EXERCISE PROMPT —
Transcribe all the lines below exactly. Omit the pictures.

DATA EXTRACT —
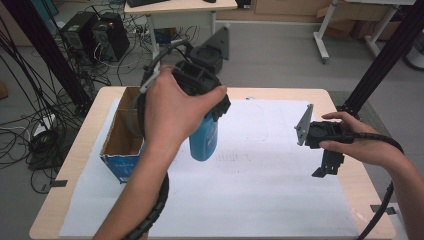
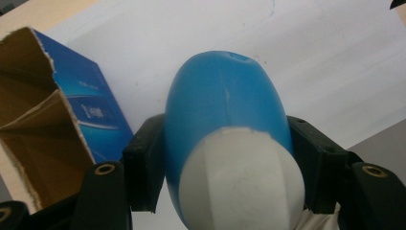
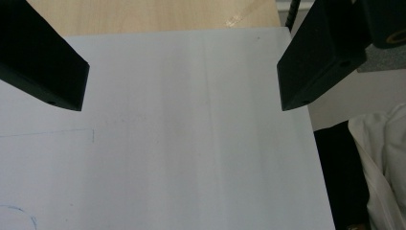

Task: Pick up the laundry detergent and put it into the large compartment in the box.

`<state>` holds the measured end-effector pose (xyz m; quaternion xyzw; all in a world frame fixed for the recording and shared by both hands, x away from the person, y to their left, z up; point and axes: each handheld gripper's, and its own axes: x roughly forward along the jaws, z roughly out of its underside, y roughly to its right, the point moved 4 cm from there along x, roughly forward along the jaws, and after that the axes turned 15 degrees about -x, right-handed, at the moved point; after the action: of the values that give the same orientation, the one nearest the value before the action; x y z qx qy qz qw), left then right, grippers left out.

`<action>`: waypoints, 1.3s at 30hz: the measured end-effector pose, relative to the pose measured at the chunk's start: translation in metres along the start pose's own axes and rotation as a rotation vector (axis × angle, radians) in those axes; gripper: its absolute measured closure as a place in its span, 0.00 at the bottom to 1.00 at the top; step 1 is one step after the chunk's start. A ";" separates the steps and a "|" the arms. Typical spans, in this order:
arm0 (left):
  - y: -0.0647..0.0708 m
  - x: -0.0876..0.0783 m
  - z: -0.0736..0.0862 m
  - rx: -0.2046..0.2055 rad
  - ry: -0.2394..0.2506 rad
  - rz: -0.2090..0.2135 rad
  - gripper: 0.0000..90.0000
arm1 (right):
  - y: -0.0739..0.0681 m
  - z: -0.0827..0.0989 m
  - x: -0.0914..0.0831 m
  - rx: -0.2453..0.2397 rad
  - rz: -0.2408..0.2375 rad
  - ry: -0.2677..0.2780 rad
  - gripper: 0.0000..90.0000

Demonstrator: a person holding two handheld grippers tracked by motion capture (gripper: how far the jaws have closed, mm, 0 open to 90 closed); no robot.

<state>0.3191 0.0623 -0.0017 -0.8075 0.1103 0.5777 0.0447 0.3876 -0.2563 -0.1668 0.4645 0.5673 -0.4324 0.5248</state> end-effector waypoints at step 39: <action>-0.152 -0.030 -0.015 -0.353 0.048 -0.133 0.42 | 0.013 -0.039 -0.012 -0.024 0.002 -0.060 0.04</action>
<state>0.3585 0.2107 0.0233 -0.8218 -0.0454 0.5646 -0.0622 0.3926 -0.2162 -0.1518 0.4457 0.5560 -0.4386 0.5476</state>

EXERCISE SOLUTION —
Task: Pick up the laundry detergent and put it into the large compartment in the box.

`<state>` holds the measured end-effector pose (xyz m; quaternion xyzw; all in a world frame fixed for the recording and shared by both hands, x away from the person, y to their left, z up; point and axes: each handheld gripper's, and its own axes: x roughly forward along the jaws, z roughly out of its underside, y roughly to its right, the point moved 4 cm from there along x, roughly forward along the jaws, and after that the axes turned 15 degrees about -x, right-handed, at the moved point; after the action: of the values that give the same orientation, the one nearest the value before the action; x y z qx qy qz qw), left then right, grippers left out.

`<action>`: waypoints, 1.3s at 30hz: the measured end-effector pose, relative to the pose measured at the chunk's start: translation in metres along the start pose's own axes and rotation as a rotation vector (axis × angle, radians) in those axes; gripper: its absolute measured closure as a place in its span, 0.00 at the bottom to 1.00 at the top; step 1 is one step after the chunk's start. A ";" separates the steps and a "|" the arms. Typical spans, in this order:
arm0 (left):
  - y: -0.0647..0.0708 m
  - x: -0.0876..0.0783 m
  - z: -0.0736..0.0862 m
  - rx: -0.2046..0.2055 rad
  - ry: -0.2394..0.2506 rad
  - rz: -0.2090..0.2135 rad
  - gripper: 0.0000..90.0000
arm1 (right):
  - y: -0.0739..0.0681 m
  - z: -0.0827..0.0989 m
  - x: -0.0914..0.0831 m
  - rx: -0.2453..0.2397 rad
  - rz: -0.2408..0.2375 rad
  - ry: -0.2677..0.2780 rad
  - gripper: 0.0000..90.0000

Demonstrator: a person holding two handheld grippers tracked by motion capture (gripper: how far the jaws have closed, mm, 0 open to 90 closed); no robot.

<state>0.3191 0.0623 -0.0017 -0.8075 0.1103 0.5777 0.0447 0.3876 -0.2563 -0.1668 0.4645 0.5673 -0.4324 0.5248</state> end-effector waypoints at step 39: <action>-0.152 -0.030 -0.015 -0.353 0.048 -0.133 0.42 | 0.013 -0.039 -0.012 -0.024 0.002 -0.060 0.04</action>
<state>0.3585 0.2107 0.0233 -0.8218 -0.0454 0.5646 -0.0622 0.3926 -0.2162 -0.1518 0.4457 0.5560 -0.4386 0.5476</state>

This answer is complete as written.